Swimclub thread on Brynaman Pool attracts over 1000 views

The Swimclub thread on the Brynaman Pool has now attracted over 1000 views:

http://www.swimclub.co.uk/forum/showthread.php?t=14169


The latest post is about the council's Community Regeneration Team, which apparently has invested nine million pounds in Carmarthenshire's communities to "empower them", strengthen their identities, protect leisure and cultural facilities etc.

If the Community Regeneration Team has access to this kind of funding then it should definitiely be supporting the people of Brynaman in their fight to save their lido, because this pool is most certainly a part of the community's 'identity'.

This is the nonsense of modern funding: how can Carmarthenshire County Council claim that they can't afford to spend an extra £12,000 repairing the pool whilst the Regeneration team boasts of a nine million pound investment?

Tuesday, 10 August 2010

Brynaman Pool needs more than vague reassurances

The Deputy Leader of Carmarthenshire County Council has been pledging that the Council will do all they can to re-open Brynaman Pool next year. Unfortunately, these kind of vague reassurances have no value whatsoever without a detailed survey, a proper budget and an exact timetable for the repair work.

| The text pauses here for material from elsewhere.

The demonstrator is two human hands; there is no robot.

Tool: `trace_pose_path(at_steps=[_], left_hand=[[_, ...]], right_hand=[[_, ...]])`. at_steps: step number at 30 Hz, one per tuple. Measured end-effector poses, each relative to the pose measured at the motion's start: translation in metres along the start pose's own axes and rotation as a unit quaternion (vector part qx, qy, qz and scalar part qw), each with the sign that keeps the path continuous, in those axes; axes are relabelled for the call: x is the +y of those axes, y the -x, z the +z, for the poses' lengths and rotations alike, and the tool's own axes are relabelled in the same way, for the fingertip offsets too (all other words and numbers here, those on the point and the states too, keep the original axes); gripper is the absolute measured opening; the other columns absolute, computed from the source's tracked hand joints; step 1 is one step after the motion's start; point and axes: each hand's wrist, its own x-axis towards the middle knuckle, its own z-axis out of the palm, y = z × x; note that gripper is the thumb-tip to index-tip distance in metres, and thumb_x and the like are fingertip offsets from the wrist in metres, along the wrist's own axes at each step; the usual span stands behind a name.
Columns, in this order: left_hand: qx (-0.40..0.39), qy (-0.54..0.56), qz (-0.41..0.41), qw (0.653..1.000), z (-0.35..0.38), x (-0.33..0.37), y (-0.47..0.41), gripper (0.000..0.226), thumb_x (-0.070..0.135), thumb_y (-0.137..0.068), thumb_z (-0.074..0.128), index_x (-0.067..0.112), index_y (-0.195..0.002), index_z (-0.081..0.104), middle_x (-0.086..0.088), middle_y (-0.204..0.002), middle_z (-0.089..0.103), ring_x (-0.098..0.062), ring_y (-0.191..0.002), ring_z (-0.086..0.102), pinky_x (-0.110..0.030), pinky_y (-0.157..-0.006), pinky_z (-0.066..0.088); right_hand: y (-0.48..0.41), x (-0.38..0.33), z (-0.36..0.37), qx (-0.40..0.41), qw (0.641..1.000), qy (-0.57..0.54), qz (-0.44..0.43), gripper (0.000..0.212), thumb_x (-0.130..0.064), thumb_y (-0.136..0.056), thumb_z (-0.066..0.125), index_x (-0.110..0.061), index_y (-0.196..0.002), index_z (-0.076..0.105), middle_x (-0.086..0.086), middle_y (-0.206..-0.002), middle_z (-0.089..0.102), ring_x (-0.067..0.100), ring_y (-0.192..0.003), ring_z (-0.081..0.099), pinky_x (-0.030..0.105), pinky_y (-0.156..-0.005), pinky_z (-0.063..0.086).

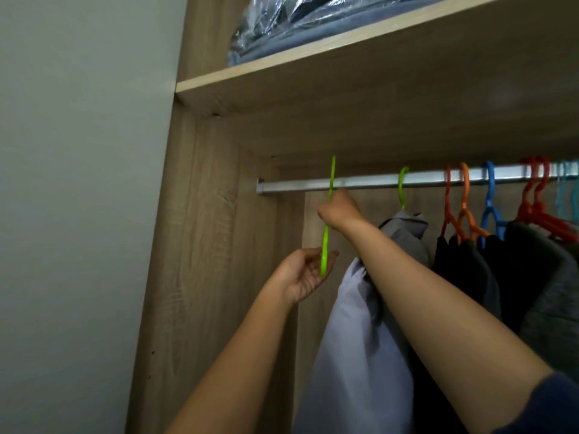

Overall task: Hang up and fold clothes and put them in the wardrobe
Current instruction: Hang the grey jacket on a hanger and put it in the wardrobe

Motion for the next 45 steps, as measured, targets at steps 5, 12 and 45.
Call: trace_pose_path(at_steps=[5,12,45], left_hand=[[-0.018,0.012,0.017,1.0,0.007,0.013,0.019,0.024,-0.004,-0.094,0.032,-0.011,-0.089,0.054,-0.016,-0.065,0.069,-0.014,-0.049,0.066,-0.021,-0.05,0.054],[0.013,0.025,0.007,1.0,-0.013,0.004,0.065,0.022,-0.007,-0.093,0.032,-0.012,-0.087,0.053,-0.016,-0.062,0.068,-0.015,-0.047,0.066,-0.02,-0.045,0.053],[0.332,-0.059,-0.061,0.939,-0.022,-0.294,0.449,0.021,-0.009,-0.092,0.042,0.012,-0.091,0.044,-0.01,-0.076,0.059,-0.017,-0.065,0.059,-0.026,-0.062,0.048]], right_hand=[[0.012,-0.018,-0.007,0.046,0.998,-0.013,-0.029,0.037,-0.012,-0.087,0.047,0.003,-0.121,0.049,0.023,-0.127,0.054,0.034,-0.117,0.052,0.03,-0.081,0.043],[0.055,-0.022,0.006,0.032,0.999,-0.029,0.0,0.033,-0.011,-0.086,0.05,0.004,-0.114,0.054,0.024,-0.117,0.06,0.037,-0.109,0.057,0.032,-0.077,0.044],[0.535,0.129,-0.057,-0.097,0.986,-0.058,0.126,0.023,-0.019,-0.095,0.046,-0.008,-0.076,0.053,0.012,-0.071,0.062,0.032,-0.072,0.059,0.048,-0.07,0.049]])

Estimates for repairing the pool are currently varying between £20,000 and £100,000 depending on what newspaper you read! For example in the South Wales Evening Post on August 4th 2010 the Council were claiming the upper figure was needed and also claiming (erroneously) that the film company had offered £20,000.

I have taken the trouble to double check with Chris Hill, the Location Manager for "Hunky Dory", and at no time did the film company offer the Council £20,000; and yet the council made this statement in the South Wales Evening Post last week: "When the (film) producers heard the pool would have cost £100,000 to repair and not the initial £20,000 they had offered, they backed off."

Furthermore the Council remain "at a loss" to explain why they didn't alert the Brynaman Swimming Pool Association sooner about the need for repairs. This phrase occurs in the article written in the South Wales Guardian. I believe I can help them out here: the reason why the Council cannot adequately explain the delay is because they planned it that way! They knew they were not going to open the pool and they also knew they couldn't afford to give BSPA too much notice, because otherwise there would have been time for a concerted protest: therefore presenting the people of Brynaman with a fait accompli was their chosen method of closure.

I doubt if they had prepared themselves for the publicity that has followed this unpleasant piece of council deviousness.


http://www.southwalesguardian.co.uk/news/8311034.Council_boss_offers_Brynaman_pool_campaigners_some_hope/

Wednesday, 4 August 2010

Bereft in Brynaman - Article for the Outdoor Swimming Society

"BEREFT IN BRYNAMAN"
An article about the closure of the Brynaman Pool this summer (2010).


I wrote this article on 29th/30th July 2010 and sent it in to the Outdoor Swimming Society.
It is now available on the news section of the OSS

http://www.outdoorswimmingsociety.com/index.php?p=news#234


Photo is courtesey of the Brynaman Swimming Pool Association

Wednesday, 28 July 2010

Did Carmarthenshire County Council turn down the producer of "Billy Elliot"?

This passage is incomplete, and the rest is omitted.